▶ _EXERCISE INSTRUCTIONS_:
Please copy each line below that contains the string "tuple".

▶ _MATERIAL TO PROCESS_:
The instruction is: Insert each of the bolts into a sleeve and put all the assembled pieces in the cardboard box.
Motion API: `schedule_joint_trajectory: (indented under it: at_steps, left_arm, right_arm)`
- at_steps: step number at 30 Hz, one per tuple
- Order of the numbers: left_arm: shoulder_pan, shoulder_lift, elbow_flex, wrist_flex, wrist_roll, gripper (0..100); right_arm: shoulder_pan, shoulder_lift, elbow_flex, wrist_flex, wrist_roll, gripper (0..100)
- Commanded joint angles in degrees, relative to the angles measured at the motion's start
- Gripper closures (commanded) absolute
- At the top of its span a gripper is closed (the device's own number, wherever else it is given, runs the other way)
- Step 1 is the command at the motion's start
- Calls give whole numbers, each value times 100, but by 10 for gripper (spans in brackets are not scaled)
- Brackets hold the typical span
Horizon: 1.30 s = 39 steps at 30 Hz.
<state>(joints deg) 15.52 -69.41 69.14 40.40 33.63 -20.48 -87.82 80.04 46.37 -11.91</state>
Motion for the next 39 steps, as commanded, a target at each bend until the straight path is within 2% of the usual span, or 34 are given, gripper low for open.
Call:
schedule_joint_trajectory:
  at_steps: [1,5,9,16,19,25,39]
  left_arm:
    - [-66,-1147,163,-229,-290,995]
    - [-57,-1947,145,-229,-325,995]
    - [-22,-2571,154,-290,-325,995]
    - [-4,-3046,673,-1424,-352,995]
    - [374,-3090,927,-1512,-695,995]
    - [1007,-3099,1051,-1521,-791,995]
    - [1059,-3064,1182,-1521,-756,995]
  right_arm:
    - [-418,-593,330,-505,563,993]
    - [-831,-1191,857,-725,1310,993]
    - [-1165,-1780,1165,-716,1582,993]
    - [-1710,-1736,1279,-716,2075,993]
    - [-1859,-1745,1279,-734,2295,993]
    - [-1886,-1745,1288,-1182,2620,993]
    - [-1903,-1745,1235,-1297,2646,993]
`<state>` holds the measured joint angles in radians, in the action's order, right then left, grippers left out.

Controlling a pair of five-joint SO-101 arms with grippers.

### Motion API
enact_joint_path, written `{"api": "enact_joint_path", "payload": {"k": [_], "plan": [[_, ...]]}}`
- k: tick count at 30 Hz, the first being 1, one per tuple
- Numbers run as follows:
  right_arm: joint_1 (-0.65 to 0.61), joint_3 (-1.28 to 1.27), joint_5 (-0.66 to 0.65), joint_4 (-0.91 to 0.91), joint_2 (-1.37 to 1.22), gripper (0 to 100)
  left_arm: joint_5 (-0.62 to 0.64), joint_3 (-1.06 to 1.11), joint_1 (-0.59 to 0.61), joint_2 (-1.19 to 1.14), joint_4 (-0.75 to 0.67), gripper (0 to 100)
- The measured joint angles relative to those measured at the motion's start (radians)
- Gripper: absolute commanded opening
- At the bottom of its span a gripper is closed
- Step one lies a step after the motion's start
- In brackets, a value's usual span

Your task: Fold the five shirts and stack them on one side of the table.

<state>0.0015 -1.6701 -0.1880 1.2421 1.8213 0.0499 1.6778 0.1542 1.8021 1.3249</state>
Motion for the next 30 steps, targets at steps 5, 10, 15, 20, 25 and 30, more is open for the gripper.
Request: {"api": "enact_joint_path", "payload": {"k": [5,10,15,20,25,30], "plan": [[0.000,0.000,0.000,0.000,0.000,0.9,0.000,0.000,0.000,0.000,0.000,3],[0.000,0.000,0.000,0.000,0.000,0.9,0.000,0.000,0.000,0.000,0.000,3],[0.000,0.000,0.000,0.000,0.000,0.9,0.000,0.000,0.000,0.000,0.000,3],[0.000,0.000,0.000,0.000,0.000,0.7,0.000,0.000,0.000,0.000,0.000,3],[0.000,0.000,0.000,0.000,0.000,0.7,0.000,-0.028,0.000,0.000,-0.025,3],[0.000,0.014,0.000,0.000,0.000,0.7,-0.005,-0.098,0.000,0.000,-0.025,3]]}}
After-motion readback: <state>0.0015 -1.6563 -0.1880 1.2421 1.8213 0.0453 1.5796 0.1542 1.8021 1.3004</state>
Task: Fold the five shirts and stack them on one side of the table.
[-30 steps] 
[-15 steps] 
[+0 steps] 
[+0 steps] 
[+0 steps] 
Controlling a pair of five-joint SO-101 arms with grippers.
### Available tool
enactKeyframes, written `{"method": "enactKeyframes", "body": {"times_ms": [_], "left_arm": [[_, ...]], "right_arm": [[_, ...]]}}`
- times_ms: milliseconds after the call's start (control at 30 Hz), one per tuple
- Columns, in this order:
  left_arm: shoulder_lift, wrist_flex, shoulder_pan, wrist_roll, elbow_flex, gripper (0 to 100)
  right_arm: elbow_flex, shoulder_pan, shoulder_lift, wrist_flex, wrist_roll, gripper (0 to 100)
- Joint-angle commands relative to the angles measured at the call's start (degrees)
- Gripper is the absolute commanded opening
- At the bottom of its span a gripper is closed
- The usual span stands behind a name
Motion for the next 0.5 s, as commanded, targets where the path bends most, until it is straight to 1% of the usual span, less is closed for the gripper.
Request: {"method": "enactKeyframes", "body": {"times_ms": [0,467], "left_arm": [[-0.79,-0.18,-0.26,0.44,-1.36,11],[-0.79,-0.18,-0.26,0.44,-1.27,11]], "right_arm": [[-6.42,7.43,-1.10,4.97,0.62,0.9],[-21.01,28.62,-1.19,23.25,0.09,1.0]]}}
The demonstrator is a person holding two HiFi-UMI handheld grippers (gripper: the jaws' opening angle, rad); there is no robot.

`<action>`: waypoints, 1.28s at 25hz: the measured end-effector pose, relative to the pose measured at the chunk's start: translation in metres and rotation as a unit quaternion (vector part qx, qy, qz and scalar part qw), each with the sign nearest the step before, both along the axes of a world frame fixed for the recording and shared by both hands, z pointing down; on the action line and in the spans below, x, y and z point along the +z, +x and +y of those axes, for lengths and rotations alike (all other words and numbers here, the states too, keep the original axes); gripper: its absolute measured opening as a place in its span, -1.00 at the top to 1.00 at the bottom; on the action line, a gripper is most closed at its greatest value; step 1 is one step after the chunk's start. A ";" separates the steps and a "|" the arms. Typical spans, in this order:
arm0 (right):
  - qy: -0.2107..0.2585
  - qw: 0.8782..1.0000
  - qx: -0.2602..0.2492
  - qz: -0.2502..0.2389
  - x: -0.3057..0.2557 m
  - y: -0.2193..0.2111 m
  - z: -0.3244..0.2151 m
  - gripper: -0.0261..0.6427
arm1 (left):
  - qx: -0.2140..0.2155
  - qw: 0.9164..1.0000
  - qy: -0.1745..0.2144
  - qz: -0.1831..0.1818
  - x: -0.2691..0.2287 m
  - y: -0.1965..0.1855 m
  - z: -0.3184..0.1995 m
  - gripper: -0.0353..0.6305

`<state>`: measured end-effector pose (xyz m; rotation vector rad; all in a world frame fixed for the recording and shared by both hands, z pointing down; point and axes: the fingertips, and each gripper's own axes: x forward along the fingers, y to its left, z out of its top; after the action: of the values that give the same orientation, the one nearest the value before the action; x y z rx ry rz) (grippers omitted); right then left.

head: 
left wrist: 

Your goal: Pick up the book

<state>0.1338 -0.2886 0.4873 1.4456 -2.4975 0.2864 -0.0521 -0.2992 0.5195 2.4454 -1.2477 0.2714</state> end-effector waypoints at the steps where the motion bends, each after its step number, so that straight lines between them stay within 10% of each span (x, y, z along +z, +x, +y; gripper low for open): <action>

▶ _WRITTEN SOLUTION_:
- at_steps: step number at 30 Hz, one per tuple
- k: tick count at 30 Hz, the first being 1, one per tuple
- times_ms: milliseconds after the call's start (control at 30 Hz), one per tuple

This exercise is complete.